Portanto, a falta de uma análise mais profunda e menos superficial sobre a condição
da mulher escrava abre brecha pra uma interpretação rasa da questão levantada, abrindo
lacunas de entendimento que reafirmam imaginários que perpetuam com o silenciamento da
mulher negra na história. Ademais, o autor nesta afirmação ignora o quanto a mulher escrava
também foi submetida a trabalhos que precisavam sim do seu uso da força, como relembra a
filósofa Angela Davis em seu livro “Mulher, raça e classe”, abordando como as mulheres
negras não eram vistas como frágeis e castas, o que vai contra a visão totalmente fragilizada
que o Manolo passa ao suavizar a exploração das mulheres diante dos homens escravos. Davis
ainda salienta em sua escrita o quanto a mulher era posta diante dos mesmo trabalhos que os
homens eram submetidos no que tange a escravidão colonial, pelo diferencial de que as
mulheres escravas além de exploradas pelo trabalho escravo ainda tinham seus corpos
violados pelo estupro. É de suma importância ao abordar as condições em que se eram
submetidos homens e mulheres escravos relatar sobre a relação de colonização e a cultura do
estupro, debate que precisa estar presente diante das análises do período colonial como um
todo.
Já o segundo ponto intrigante no momento de leitura é quando o autor abre o debate
sobre a desigualdade sexual e etária dentre os escravos, apontando que tal desequilíbrio tem
peso de participação por parte dos africanos:

“A simples comparação destes índices é suficiente para demonstrar terem sido os africanos os
principais responsáveis pelos desequilíbrios estruturais anteriormente indicados”

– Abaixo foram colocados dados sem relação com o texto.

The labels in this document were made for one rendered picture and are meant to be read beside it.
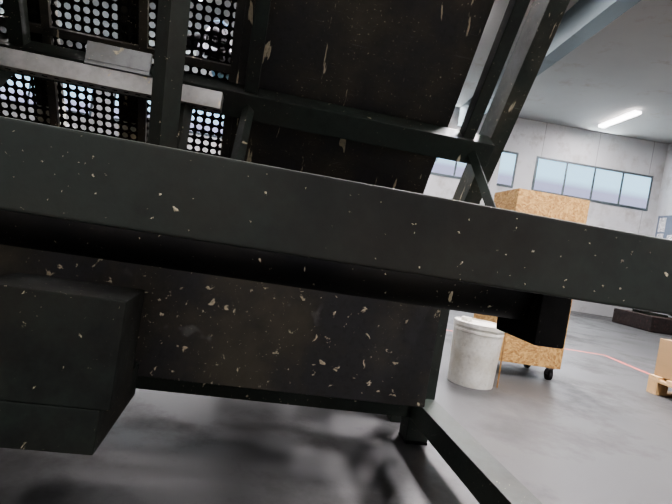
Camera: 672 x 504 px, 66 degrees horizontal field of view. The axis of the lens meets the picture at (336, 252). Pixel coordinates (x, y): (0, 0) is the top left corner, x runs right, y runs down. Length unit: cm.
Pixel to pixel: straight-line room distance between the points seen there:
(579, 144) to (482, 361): 967
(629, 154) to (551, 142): 173
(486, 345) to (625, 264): 243
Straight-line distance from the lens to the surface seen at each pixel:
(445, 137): 170
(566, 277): 66
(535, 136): 1205
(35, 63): 138
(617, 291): 70
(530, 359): 377
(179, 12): 114
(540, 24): 174
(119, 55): 133
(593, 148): 1256
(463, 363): 312
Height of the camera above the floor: 73
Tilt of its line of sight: 2 degrees down
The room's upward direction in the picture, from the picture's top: 9 degrees clockwise
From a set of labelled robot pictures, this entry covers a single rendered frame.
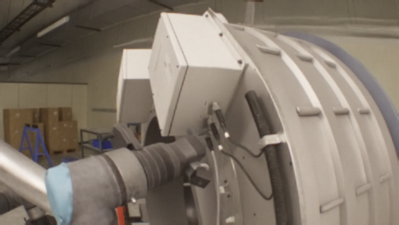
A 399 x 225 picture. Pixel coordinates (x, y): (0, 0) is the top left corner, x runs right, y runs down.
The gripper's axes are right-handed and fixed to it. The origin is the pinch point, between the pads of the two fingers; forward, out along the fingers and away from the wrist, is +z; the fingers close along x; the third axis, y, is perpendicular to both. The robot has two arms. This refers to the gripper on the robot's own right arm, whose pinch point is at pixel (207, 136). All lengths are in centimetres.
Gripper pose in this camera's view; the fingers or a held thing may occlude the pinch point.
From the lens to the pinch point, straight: 58.1
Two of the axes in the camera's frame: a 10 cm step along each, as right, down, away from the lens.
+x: 4.3, -7.0, -5.7
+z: 6.8, -1.7, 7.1
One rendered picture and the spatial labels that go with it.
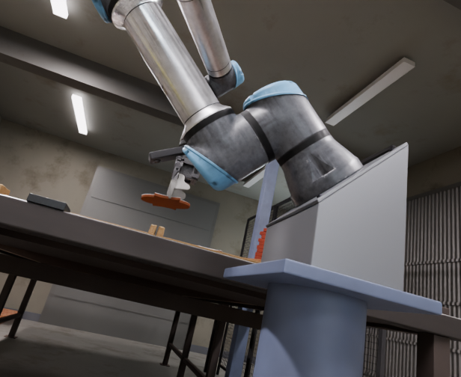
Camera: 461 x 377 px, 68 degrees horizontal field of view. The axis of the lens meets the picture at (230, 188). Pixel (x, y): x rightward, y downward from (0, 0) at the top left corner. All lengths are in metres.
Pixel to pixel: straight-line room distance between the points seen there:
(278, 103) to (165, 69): 0.23
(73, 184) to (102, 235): 6.21
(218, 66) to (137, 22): 0.32
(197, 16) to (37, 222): 0.58
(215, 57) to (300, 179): 0.47
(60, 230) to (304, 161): 0.52
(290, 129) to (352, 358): 0.39
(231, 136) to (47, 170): 6.59
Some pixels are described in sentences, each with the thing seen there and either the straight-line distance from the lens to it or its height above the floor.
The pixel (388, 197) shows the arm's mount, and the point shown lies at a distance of 0.60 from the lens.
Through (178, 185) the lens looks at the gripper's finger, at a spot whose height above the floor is 1.10.
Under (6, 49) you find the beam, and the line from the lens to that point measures 4.77.
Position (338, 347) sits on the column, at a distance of 0.57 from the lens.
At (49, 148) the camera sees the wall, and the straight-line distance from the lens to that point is 7.28.
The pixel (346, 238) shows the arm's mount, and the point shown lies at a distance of 0.54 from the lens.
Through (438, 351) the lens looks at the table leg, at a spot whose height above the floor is 0.81.
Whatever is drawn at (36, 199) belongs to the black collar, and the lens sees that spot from 0.83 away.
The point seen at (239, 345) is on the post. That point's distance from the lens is 2.96.
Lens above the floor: 0.79
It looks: 20 degrees up
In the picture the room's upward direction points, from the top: 13 degrees clockwise
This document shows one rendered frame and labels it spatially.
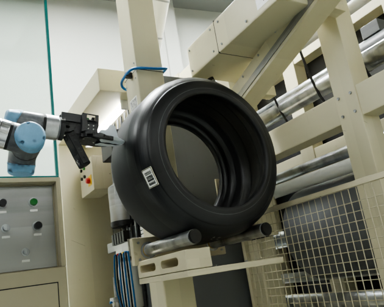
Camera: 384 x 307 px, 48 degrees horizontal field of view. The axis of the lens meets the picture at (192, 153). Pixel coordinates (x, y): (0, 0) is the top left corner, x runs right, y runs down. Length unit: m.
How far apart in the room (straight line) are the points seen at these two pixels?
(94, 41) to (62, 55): 0.36
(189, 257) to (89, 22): 3.65
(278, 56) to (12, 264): 1.31
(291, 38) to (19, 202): 1.26
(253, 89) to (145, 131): 0.64
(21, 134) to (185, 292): 0.89
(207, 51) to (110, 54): 2.72
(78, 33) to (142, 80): 2.77
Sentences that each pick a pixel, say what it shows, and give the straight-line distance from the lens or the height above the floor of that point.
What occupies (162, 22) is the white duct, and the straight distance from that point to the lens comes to 2.53.
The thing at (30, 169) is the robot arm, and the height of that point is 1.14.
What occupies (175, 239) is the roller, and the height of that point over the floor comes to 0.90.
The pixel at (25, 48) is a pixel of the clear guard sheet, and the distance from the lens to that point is 2.17.
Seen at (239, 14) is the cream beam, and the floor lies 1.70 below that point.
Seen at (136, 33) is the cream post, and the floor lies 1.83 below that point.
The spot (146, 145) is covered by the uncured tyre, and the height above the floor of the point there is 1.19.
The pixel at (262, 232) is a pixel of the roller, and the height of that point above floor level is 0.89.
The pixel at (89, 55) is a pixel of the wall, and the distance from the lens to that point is 4.48.
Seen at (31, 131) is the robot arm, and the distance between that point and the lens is 1.17.
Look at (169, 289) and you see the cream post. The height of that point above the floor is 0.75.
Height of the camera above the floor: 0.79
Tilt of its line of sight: 15 degrees up
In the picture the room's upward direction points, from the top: 9 degrees counter-clockwise
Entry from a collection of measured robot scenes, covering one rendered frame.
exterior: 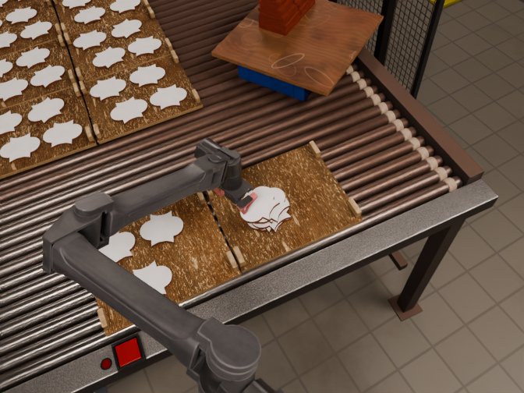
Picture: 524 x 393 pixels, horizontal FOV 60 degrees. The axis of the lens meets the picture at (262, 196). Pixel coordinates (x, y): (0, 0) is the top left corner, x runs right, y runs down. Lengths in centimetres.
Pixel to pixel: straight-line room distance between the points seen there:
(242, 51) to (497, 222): 166
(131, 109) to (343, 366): 144
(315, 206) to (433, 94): 196
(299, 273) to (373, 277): 107
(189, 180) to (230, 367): 51
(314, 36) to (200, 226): 89
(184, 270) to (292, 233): 34
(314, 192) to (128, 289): 85
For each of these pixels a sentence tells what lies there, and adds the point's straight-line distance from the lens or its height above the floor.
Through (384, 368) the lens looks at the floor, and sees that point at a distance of 224.
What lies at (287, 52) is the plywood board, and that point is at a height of 104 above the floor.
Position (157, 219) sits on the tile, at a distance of 147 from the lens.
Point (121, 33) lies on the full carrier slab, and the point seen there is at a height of 95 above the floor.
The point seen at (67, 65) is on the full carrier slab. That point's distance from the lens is 216.
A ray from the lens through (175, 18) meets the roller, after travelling 229.
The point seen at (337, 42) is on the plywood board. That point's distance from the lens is 185.
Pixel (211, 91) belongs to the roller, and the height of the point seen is 91.
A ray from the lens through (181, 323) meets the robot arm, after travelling 73.
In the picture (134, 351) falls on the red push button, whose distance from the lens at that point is 133.
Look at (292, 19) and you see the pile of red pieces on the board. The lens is 190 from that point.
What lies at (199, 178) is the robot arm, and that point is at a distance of 107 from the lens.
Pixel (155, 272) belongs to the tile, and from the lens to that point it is 138.
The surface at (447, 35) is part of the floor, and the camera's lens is 378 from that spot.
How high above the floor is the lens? 214
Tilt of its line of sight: 55 degrees down
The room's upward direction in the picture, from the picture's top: 6 degrees counter-clockwise
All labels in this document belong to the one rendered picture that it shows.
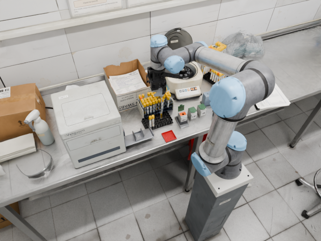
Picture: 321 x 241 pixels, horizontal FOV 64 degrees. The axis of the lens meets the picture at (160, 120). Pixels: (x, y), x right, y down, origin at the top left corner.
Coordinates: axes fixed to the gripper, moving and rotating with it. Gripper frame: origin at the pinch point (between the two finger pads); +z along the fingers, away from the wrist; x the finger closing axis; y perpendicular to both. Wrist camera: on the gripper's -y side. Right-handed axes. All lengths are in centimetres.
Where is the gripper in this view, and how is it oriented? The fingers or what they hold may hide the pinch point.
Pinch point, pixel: (161, 95)
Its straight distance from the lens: 139.7
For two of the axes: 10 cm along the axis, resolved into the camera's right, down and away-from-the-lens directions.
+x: 4.1, 7.0, -5.9
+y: -9.1, 3.0, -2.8
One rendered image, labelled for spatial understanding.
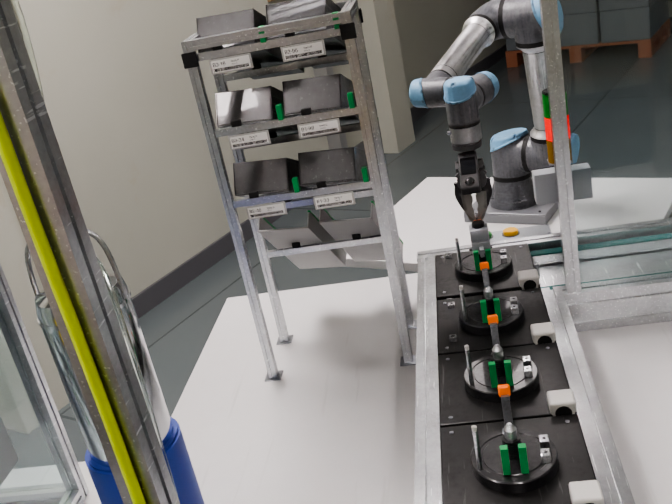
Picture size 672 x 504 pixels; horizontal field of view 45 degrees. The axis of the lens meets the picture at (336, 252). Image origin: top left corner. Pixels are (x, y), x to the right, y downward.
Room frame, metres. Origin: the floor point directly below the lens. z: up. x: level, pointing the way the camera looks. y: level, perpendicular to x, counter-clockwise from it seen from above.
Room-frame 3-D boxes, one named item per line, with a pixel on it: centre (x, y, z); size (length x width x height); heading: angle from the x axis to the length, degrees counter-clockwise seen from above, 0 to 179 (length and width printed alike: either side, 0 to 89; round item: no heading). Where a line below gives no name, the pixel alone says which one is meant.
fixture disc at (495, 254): (1.81, -0.35, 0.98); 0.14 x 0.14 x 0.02
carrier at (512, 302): (1.55, -0.30, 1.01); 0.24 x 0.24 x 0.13; 80
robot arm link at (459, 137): (1.90, -0.36, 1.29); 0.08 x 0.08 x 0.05
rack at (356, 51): (1.75, 0.03, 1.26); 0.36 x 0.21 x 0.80; 80
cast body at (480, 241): (1.80, -0.35, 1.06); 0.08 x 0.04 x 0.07; 170
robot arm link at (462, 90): (1.90, -0.37, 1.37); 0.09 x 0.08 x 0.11; 142
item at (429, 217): (2.35, -0.56, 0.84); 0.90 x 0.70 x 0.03; 55
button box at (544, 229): (2.00, -0.47, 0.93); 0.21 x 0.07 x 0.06; 80
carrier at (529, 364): (1.31, -0.26, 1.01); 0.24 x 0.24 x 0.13; 80
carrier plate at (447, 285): (1.81, -0.35, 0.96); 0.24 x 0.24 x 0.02; 80

Mesmo apresentando dados sobre a quantidade de homens nos plantéis serem


predominantes em relação as mulheres por exemplo, a afirmação fica ainda muito nebulosa
quanto ao entendimento, já que, diante de uma estrutura tão violenta, responsabilizar
inteiramente os africanos por serem os principais responsáveis por esse desequilíbrio não
parece tão simples.

Contudo, o livro é bastante representativo no que tange a questão que ele aborda,
sempre sendo fonte de pesquisa para estudos do tema. É um livro informativo, e que atinge o
objetivo do autor, que é singularizar um fluxo migratório que não cabe apenas ao termo
“compulsório”. Manolo questiona a visão reducionista de Wallerstein, além de conseguir
comprovar que o tráfico era controlado pelo capital mercantil carioca e conclui o livro
estabelecendo três ordens, que ao tratar sobre os traficantes se esta a frente à própria elite
empresarial da colônia levando em conta a adaptação da periferia frente as conjunturas
internacionais, impulsionando o traço da autonomia, e a importância do trafico, pois ele que
pautava as relações sociais básicas.

Manolo Florentino ainda ressalta como seria realizador se esse trabalho todo de
singularização, que veio do manejo de variados documentos, servisse de pelo menos oferecer
subsídios confiáveis a questão do tema, e ainda evidencia que ao que se refere sobre o tráfico
de escravos, o debate na historiografia sempre estará aberto, pois é algo a sempre ser
discutido.

Referencias:

ALGRANTI, Leila Mezan. Honradas e Devotas: Mulheres na colônia. São Paulo: USP, 1998.

DAVIS, Angela. Mulheres, Raça e Classe.

RIBEIRO, Djamilla. Cultura do estupro: o que a miscigenação tem a ver com isso?. Carta Capital,
2016.

BÔSCARO, A.P.D. Senhores de poucos escravos: análise de uma área periférica – Alto do Termo
da Borda do Campo/MG, século XIX. Temporalidades: Revista de História, 2015.